Purity, Pleasure, and HIV in Trump's Second Term

3 small photos. Left, a shadowy field under blue/white skies; middle, grass in the foreground under a canopy of branches, looking into a forest; right, green leaves from below
photos of a local cruising ground

This essay grew out of my contribution to a panel on purity culture hosted by Feminist Studies in Religion at the American Academy of Religion in November 2025. Many thanks to Lauren Sawyer and Kimi Bryson for inviting me to participate in the panel!


I had an unusually difficult time putting my thoughts about the logics of purity in this political moment to words, so I will begin by naming some of what is happening.

In the first half of 2025, paving the way for its America First Global Health Strategy, the Trump administration shuttered the US Agency for International Development (USAID) and slashed funding to the National Institutes of Health (NIH). USAID and NIH had been supporting Human Immunodeficiency Virus (HIV) vaccine research through medical consortia in the United States and Africa. The trials have lost their funding.

The grant terminations are particularly tragic because, after forty years of searching for an HIV vaccine and some 40 million AIDS-related deaths worldwide, the research was bearing fruit, thanks to the developments in mRNA technology that have helped lessen the effects of SARS-COVID-19.

Between May and July 2025, three trials of mRNA vaccines—two in the United States and one in Rwanda and South Africa—demonstrated the mRNA technology’s ability to generate antibodies necessary to produce immunity to HIV. Then, in August, Robert F. Kennedy Jr., the United States secretary of health and human services, cancelled $500 million in funding for mRNA vaccines.

There have been other profound developments in HIV/AIDS medicine that warrant note. A variety of PrEP (Pre-Exposure Prophylaxis) was approved by the Food and Drug Administration (FDA) in 2012. When taken daily, PrEP (in the pill forms of Truvada, Descovy, or Truvada’s generic) reduces the odds of acquiring HIV through sex by around 99 percent and through intravenous drug use by at least 74 percent. In December 2021, the FDA approved a long-lasting form of PrEP called Apretude administered by shot every other month. And in June 2025, the FDA approved Yeztugo, injectable PrEP administered twice a year.

The injections are fabulous news, aren’t they, particularly for those of us who may struggle to take pills daily.

But Gilead Sciences—the manufacturer of Truvada, Descovy, and Yeztugo—is charging $14,109 per injection of Yeztugo, or $28,218 a year. It already exists as a treatment for those living with HIV, for $39,000 a year. Researchers say it could cost as little as $25 to manufacture. It is difficult to say how many people who do not take the daily pill would start PrEP through Yeztugo, but the high price will lower that number by scaring off pharmacies and insurers from providing coverage.

You may have seen ads for Gilead’s balms while watching Pose or heard them while listening to a favorite queer podcast, but the dystopically named company does so much to prevent its products from reaching those who need it.

Millions are slated to lose health care due to Trump’s cuts to Medicaid, and Supplemental Nutrition Assistance Program (SNAP) benefits have been suspended and toyed with, raising food insecurity.
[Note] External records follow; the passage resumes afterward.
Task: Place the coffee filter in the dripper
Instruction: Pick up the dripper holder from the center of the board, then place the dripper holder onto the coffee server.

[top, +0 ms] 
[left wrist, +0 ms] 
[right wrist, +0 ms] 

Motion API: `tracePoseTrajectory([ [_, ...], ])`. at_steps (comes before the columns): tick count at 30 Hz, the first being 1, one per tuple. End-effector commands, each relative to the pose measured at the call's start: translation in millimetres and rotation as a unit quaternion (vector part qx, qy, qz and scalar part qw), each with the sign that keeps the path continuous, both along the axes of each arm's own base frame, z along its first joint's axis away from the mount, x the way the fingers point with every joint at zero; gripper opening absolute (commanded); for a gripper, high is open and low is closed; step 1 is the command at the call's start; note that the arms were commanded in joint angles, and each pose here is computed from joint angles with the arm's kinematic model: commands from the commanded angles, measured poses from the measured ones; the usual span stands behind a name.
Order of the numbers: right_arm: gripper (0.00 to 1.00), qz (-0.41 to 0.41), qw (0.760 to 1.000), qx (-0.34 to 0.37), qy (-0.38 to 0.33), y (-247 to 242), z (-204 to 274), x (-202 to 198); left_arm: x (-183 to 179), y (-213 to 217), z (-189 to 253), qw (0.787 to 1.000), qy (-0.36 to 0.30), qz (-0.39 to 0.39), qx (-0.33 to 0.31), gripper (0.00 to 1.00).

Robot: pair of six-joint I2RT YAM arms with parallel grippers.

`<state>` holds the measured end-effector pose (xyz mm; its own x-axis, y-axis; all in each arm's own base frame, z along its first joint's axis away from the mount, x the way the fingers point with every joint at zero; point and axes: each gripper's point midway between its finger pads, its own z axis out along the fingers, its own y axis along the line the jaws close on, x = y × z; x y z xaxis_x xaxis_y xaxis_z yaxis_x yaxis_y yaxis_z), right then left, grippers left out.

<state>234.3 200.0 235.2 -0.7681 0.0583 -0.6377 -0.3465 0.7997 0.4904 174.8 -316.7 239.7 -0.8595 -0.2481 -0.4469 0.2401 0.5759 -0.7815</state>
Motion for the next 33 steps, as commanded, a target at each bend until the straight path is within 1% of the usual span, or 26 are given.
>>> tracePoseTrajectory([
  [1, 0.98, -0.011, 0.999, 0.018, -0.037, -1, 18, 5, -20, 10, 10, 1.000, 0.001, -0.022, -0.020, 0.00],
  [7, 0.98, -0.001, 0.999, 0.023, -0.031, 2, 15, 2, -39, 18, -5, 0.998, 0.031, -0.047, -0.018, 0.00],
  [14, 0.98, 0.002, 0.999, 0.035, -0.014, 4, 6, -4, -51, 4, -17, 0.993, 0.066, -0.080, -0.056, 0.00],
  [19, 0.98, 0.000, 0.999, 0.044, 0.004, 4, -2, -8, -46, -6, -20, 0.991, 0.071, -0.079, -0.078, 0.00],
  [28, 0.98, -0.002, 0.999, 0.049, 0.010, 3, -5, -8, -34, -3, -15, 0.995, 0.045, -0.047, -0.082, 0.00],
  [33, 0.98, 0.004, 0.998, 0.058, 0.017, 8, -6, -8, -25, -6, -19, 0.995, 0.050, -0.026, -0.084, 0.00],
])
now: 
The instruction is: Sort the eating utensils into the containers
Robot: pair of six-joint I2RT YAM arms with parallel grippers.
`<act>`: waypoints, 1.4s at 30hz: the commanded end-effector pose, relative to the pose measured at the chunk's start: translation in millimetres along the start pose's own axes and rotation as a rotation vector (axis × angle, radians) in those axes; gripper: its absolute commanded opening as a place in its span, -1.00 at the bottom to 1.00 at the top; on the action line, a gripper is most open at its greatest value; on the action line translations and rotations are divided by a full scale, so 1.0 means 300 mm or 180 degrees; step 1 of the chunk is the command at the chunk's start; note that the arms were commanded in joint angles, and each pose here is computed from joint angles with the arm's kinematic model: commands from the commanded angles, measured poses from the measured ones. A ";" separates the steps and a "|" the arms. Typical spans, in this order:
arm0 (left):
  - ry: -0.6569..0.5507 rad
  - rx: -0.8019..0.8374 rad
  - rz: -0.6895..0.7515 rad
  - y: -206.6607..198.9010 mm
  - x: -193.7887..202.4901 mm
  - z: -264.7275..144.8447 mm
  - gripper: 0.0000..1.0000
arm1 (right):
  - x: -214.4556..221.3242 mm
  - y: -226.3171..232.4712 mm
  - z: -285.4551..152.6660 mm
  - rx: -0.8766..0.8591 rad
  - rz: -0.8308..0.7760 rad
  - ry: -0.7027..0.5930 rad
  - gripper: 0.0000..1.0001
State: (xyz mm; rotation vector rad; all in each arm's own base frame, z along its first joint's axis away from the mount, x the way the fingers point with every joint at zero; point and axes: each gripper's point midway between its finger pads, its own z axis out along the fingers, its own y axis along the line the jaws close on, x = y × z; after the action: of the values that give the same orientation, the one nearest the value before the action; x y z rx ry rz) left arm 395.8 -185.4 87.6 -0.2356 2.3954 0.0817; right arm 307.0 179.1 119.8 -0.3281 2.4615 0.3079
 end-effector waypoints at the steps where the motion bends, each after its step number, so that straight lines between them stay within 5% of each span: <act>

I am a theologian, writer, and publisher, not a public health expert, but I have studied HIV/AIDS enough to know that these are the conditions in which disease spreads.[1] For communities whose access to healthcare is already tenuous, including people without steady jobs or places to live and lower-income families, the effects will be worse. Indigenous, Latine, and Black people in the US, who are uninsured at higher rates than white people, will be disproportionately affected. Women and queer and trans youth will be disproportionately affected.

These are also conditions in which individuals are made to bear more than they can carry.

Personal responsibility, especially in the domain of sex, is stressed over institutional responsibility. Queers are expected to sacrifice pleasure, the practices and institutions that facilitate it, and the relationships it builds for the health of the family, the nation, the church, or the greater LGBTQ community. Similarly, young white women are burdened with the responsibility to put aside sexual desire entirely or harness it toward producing families of good white Christian families (and with them, the church and a Christian nation) that they must protect from queers. A young woman’s failure to keep “pure” will make her as good as a new pair of white shoes passed around, worn, and soiled by the whole football team, to use one metaphor I recall from my own formal sexual education. Worse, she will become a vector of sexual disease.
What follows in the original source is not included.